### TASK PROMPT
Go through the data below line by line. Give only the number of lines that contain "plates".

Start of INFORMATION SUPPLIED

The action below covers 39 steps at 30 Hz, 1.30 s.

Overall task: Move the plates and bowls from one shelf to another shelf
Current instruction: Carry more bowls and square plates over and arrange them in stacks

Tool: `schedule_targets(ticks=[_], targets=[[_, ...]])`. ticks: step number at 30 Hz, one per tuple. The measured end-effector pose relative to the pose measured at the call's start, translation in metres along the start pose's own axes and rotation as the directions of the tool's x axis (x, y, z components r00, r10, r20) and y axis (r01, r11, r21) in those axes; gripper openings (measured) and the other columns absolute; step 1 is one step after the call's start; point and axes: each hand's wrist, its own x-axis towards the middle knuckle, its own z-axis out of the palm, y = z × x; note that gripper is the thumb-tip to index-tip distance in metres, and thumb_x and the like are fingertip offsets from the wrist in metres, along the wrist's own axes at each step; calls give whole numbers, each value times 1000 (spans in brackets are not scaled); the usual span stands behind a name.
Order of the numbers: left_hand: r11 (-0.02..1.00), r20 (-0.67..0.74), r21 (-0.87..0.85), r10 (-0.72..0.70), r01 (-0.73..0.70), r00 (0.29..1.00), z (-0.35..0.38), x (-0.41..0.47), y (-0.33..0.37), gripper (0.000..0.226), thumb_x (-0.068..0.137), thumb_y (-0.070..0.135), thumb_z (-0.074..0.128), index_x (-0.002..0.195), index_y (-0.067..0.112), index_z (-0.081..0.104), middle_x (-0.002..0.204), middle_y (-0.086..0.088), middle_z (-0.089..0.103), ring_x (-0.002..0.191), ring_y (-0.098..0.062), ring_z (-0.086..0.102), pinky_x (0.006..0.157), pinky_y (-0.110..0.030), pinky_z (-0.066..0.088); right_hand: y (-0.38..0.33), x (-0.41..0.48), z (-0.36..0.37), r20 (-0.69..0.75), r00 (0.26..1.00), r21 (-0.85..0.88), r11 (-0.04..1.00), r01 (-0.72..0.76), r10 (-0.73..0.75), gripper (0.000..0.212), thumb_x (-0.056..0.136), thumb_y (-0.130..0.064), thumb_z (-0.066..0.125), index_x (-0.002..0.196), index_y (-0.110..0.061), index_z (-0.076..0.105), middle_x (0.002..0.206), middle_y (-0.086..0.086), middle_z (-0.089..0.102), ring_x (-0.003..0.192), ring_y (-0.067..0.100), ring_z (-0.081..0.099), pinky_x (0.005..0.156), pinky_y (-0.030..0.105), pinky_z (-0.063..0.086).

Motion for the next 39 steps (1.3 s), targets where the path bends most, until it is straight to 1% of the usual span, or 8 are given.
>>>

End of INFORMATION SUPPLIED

### YOUR SOLUTION
2